Population (2022-12-31)
- • Total: 5,471
- • Density: 850/km^{2} (2,200/sq mi)
- Time zone: UTC+01:00 (CET)
- • Summer (DST): UTC+02:00 (CEST)
- Postal codes: 73098
- Dialling codes: 07161
- Vehicle registration: GP
- Website: www.rechberghausen.de

= Rechberghausen =

Rechberghausen is a municipality in the district of Göppingen in Baden-Württemberg in southern Germany.

==Geography==
===Geographical location===
The community lies in on the foothills of the central Swabian Jura and on the edge of the eastern Schurwald.

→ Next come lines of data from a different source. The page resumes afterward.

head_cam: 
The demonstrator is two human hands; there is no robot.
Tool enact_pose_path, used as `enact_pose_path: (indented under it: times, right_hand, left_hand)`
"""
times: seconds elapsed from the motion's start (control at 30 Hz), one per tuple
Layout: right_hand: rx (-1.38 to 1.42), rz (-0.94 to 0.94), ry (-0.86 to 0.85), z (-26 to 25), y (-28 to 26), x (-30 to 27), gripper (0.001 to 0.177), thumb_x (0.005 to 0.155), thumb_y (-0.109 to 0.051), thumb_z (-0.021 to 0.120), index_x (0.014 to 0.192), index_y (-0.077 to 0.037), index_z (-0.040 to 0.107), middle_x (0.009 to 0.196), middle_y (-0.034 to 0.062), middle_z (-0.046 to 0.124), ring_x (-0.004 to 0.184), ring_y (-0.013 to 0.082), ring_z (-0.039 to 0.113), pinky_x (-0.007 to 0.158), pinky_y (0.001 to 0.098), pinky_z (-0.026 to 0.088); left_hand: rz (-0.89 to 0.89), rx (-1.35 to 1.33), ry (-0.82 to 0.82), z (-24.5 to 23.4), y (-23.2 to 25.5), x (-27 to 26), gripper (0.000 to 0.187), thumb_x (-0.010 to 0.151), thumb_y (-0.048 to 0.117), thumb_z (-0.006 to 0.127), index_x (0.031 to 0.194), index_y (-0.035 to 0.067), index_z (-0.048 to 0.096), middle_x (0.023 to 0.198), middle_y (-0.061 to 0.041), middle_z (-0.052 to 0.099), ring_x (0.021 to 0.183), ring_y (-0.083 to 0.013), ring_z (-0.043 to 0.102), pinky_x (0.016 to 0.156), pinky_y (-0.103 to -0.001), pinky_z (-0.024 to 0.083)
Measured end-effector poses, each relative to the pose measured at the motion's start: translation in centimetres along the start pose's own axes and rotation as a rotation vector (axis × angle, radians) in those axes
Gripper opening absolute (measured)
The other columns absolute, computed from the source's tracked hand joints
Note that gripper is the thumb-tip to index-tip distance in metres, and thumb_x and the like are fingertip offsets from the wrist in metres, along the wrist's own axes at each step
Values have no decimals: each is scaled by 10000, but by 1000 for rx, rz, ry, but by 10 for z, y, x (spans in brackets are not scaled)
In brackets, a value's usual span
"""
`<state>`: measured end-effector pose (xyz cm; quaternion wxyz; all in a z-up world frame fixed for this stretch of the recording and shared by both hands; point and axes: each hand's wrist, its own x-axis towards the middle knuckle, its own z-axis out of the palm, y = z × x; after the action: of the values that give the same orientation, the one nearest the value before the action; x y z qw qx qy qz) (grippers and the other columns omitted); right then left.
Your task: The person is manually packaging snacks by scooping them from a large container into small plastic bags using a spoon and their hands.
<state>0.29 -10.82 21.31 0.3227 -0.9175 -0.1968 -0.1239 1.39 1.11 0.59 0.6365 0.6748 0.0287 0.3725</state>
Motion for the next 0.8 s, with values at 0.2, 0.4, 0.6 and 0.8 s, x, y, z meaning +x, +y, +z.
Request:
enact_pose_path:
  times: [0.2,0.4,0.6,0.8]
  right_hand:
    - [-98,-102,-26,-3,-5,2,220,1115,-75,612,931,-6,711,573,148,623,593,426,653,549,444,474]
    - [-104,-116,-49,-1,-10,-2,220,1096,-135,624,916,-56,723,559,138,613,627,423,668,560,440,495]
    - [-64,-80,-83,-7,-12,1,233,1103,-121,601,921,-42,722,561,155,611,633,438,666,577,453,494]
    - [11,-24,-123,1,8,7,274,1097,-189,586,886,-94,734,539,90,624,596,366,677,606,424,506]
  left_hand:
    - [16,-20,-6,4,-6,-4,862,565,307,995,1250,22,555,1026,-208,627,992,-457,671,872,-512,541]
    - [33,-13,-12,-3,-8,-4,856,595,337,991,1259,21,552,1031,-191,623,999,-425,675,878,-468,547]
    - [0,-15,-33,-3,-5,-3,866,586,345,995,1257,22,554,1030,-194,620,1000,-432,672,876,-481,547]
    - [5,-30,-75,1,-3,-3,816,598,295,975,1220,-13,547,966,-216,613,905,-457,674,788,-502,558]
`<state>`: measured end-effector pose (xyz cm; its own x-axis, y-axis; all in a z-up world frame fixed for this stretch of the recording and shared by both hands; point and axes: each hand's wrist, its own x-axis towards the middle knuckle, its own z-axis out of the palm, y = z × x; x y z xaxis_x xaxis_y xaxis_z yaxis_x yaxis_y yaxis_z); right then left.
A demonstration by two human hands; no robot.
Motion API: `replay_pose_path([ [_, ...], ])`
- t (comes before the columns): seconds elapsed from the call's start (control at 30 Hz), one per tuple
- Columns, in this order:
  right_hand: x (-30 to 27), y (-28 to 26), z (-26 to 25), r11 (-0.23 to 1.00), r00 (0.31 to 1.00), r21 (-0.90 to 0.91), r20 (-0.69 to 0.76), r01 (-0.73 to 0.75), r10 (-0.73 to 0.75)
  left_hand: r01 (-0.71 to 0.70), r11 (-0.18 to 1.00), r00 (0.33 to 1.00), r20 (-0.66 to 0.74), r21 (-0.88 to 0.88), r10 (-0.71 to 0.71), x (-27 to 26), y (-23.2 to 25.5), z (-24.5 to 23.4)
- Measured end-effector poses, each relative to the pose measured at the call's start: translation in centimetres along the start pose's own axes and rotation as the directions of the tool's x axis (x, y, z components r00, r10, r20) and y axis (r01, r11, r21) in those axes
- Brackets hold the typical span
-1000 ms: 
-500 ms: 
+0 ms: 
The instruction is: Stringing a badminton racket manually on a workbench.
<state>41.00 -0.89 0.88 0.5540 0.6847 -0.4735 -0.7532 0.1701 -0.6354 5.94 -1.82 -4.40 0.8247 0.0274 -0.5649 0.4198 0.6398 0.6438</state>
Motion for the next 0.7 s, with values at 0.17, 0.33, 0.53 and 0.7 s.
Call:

The elevation is 320 to 400 m amsl.

==Neighbouring communities==
In the northwest the municipality borders to Börtlingen, in the northeast to Birenbach. Eastern and south-eastern neighbour is the county seat Göppingen, with its Bartenbach district, the western neighbour is the community Wangen (Göppingen). All are located in the district of Göppingen.

== History ==
The place was first mentioned in 1245. He was then the Dukes of Teck after the local castle had previously probably heard the Lords of Rechberghausen.

==Religions==
Till the 1970s, the Catholics had a great majority. Today there is a very active evangelical community. The Catholic Church Mariä Himmelfahrt was consecrated in 1912, the evangelic Jesus Christus Kirche in 1961.

=== Inhabitants ===
The development between 1837 and 2010.

| Date | Inhabitants |
|---|---|
| 1837 | 737 |
| 1907 | 1.335 |
| 17. May 1939 | 1.726 |
| 13. September 1950 | 2.514 |
| 27. May 1970 | 4.629 |
| 31. December 1983 | 4.916 |
| 31. December 2000 | 5.490 |
| 31. December 2005 | 5.532 |
| 31. December 2010 | 5.366 |

Source: Statistical Office Stuttgart

==Mayor==
Mayor was from December 1, 1977, to June 30, 2015, Reiner Johannes Ruf.
Since July 1, 2015 Claudia Dörner is the new mayor in Rechberghausen.